An art installation meant to bring visibility to murdered and missing Indigenous women and girls and LGBTQ community members is making its Canadian debut in Toronto on Friday.

Cannupa Hanska Luger: Every One & Kali Spitzer: Sister will be on display at the Gardiner Museum starting Aug. 30.

The piece is made up of over 4,000 massive clay beads that were handmade by communities around Canada and the United States, as a visual representation of data estimates of MMIWG.

“Each bead represents a body,” said Cannupa Hanska Luger, a New Mexico-based artist who is of Mandan, Hidatsa, Arikara, Lakota, Austrian and Norwegian descent and was raised on Standing Rock Reservation in North Dakota.

The idea for the piece came from a conversation between Luger and Kaska Dena artist Kali Spitzer from northern B.C. about how to create more visibility around the issue.

On June 3, the national inquiry into murdered and missing Indigenous women and girls released its final report. The report said the deaths and disappearances of Indigenous women, girls and 2SLGBTQQIA individuals was a Canadian genocide driven by disproportionate levels of violence.

In 2016, women’s groups estimated the number of murdered and missing was around 4,000, higher than the 1,200 figure the RCMP had previously released in a report.

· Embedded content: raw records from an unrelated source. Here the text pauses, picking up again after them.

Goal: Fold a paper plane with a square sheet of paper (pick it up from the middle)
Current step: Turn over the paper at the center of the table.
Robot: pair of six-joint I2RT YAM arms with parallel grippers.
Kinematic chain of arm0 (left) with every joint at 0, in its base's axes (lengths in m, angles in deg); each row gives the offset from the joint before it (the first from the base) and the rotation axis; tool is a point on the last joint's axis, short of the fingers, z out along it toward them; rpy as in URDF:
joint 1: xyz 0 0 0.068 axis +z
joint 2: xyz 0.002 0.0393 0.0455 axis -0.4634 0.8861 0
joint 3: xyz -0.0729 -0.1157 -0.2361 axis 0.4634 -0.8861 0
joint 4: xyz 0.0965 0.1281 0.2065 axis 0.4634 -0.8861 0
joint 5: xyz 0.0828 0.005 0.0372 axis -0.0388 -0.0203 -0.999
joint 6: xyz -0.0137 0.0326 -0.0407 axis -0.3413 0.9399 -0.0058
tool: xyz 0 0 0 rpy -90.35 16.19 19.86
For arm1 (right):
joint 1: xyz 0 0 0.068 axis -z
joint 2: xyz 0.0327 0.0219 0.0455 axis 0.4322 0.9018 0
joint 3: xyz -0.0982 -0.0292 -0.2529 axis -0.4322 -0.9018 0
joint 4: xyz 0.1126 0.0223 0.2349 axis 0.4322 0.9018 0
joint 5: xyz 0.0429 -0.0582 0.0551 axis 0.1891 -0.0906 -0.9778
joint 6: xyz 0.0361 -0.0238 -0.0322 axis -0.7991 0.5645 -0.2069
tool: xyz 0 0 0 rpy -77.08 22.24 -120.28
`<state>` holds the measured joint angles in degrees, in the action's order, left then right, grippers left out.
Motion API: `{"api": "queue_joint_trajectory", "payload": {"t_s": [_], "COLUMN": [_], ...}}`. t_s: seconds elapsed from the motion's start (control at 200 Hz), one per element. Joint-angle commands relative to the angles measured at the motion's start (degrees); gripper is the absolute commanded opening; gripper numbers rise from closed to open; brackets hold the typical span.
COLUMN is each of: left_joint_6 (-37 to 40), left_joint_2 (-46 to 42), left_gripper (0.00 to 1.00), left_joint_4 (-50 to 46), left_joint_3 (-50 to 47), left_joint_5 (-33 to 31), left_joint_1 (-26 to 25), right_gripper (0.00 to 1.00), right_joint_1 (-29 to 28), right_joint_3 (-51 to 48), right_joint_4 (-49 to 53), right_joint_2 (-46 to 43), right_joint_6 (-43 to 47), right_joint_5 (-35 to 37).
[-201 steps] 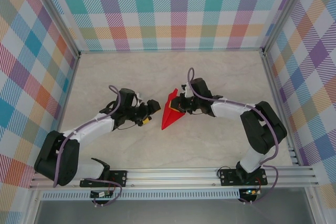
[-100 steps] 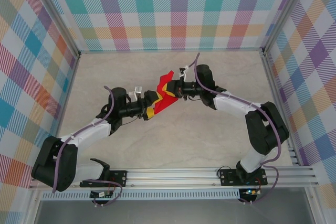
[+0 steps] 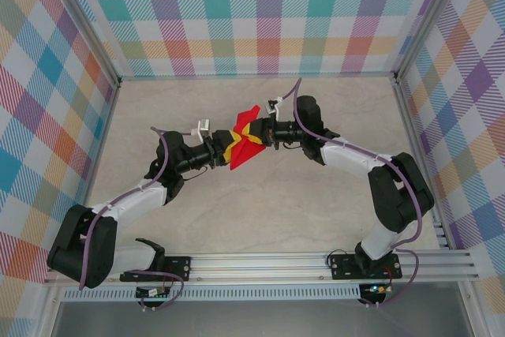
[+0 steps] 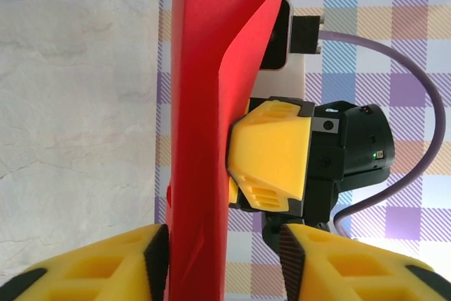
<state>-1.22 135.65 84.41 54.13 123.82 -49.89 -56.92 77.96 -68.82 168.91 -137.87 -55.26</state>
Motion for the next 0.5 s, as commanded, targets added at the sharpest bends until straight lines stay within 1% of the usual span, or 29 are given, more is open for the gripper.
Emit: {"api": "queue_joint_trajectory", "payload": {"t_s": [0.0, 0.05, 0.15, 0.295, 0.335, 0.4, 0.44, 0.495], "left_joint_6": [-0.5, 0.0, 1.7, 4.8, 6.2, 9.0, 11.4, 16.1], "left_joint_2": [-1.2, -1.2, -1.2, -1.3, -1.5, -1.9, -2.4, -3.0], "left_gripper": [0.4, 0.37, 0.25, 0.13, 0.1, 0.08, 0.08, 0.08], "left_joint_4": [4.0, 3.6, 0.9, -3.9, -6.1, -10.2, -14.3, -21.3], "left_joint_3": [-1.1, -1.1, -0.5, 0.7, 1.1, 2.1, 2.9, 4.6], "left_joint_5": [-0.8, -0.8, -0.9, -0.7, -0.8, -1.5, -2.0, -3.2], "left_joint_1": [0.3, 0.3, 0.3, 0.3, 0.3, 0.3, 0.3, 0.3], "right_gripper": [0.14, 0.14, 0.17, 0.22, 0.27, 0.36, 0.42, 0.5], "right_joint_1": [0.0, 0.0, 0.1, 0.1, 0.2, 0.6, 0.8, 1.1], "right_joint_3": [0.6, 0.6, 0.5, 0.9, 1.1, 1.1, 1.2, 1.9], "right_joint_4": [-1.1, -0.8, 0.2, 4.1, 6.4, 10.2, 13.8, 21.3], "right_joint_2": [-0.1, -0.1, -0.3, -1.0, -1.5, -2.9, -4.1, -6.3], "right_joint_6": [0.0, 0.1, 0.7, 2.6, 3.6, 5.7, 7.8, 12.0], "right_joint_5": [-1.5, -1.4, -1.0, -0.2, 0.2, 1.7, 3.1, 6.6]}}
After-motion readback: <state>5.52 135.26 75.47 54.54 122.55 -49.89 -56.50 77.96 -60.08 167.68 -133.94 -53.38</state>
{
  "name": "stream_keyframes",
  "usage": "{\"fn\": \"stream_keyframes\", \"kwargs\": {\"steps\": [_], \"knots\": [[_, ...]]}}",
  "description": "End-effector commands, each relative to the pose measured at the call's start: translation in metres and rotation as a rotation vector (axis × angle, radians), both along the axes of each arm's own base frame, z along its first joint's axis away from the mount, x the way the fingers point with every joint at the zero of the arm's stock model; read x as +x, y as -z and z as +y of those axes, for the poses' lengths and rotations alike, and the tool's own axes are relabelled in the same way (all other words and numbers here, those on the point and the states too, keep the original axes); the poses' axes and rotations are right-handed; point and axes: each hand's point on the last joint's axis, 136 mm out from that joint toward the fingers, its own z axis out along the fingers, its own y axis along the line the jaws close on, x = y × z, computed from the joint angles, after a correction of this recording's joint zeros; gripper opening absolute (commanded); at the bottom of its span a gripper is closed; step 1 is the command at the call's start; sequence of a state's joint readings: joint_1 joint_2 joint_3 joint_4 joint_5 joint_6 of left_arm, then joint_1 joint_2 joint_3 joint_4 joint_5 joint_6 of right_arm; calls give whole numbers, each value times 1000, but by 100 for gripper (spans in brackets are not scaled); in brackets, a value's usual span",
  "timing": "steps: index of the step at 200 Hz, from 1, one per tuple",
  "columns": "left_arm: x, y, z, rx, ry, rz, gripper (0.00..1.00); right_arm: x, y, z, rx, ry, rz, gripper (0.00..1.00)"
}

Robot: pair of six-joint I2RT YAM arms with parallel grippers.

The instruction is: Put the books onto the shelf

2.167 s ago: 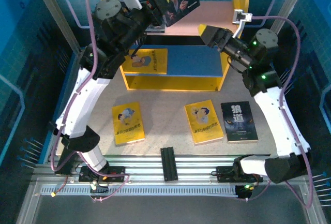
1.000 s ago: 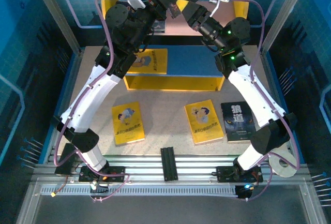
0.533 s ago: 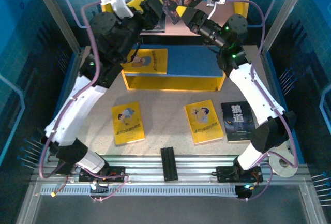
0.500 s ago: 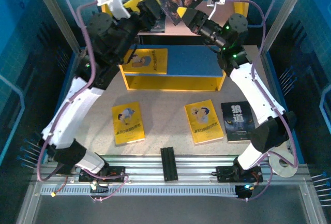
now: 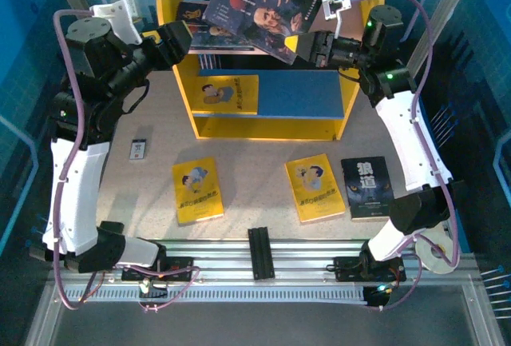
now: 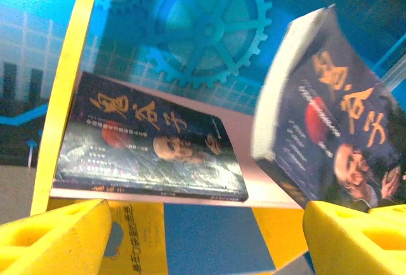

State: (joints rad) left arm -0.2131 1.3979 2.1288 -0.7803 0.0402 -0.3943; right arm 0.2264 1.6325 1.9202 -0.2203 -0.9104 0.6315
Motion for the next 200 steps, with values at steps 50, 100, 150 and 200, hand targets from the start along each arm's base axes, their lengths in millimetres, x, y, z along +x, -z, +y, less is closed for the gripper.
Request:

Luger said quantifying the scope of the issue is important in a political system to help facilitate change, but said it has a double edge.

“It’s dehumanizing to reduce a life to a digit,” he said, especially when it’s rounded up or rounded down to get a whole number.

“That’s brutal in the relationship to it being a life — you’re either killing more or not representing.”

There are 4,096 handmade clay beads in the artwork the piece that create a pixellated image of Spitzer’s photo Sister.

“Having the photograph that Kali took, called Sister, helps humanize it in a way that we are dependent on seeing faces to care,” said Luger.

Luger began creating the beads on his own, which he said was a cathartic experience because during the process he was also looking at the data on the murdered and missing.

Luger posted a call-out video on social media asking for submissions and within three months had received enough beads from around Canada and the United States to begin assembling the piece.

In some of the boxes that he received were letters, which he describes as a kind of alarming, but not surprising. They would say things like, “out of the 22 beads we made, one of them represents a sister, a mother or an auntie.”

“The overall piece weighs a literal ton and it’s so much heavier than that,” he said.

Cannupa Hanska Luger: Every One & Kali Spitzer: Sister will be on display at the Gardiner Museum until Jan. 12, 2020.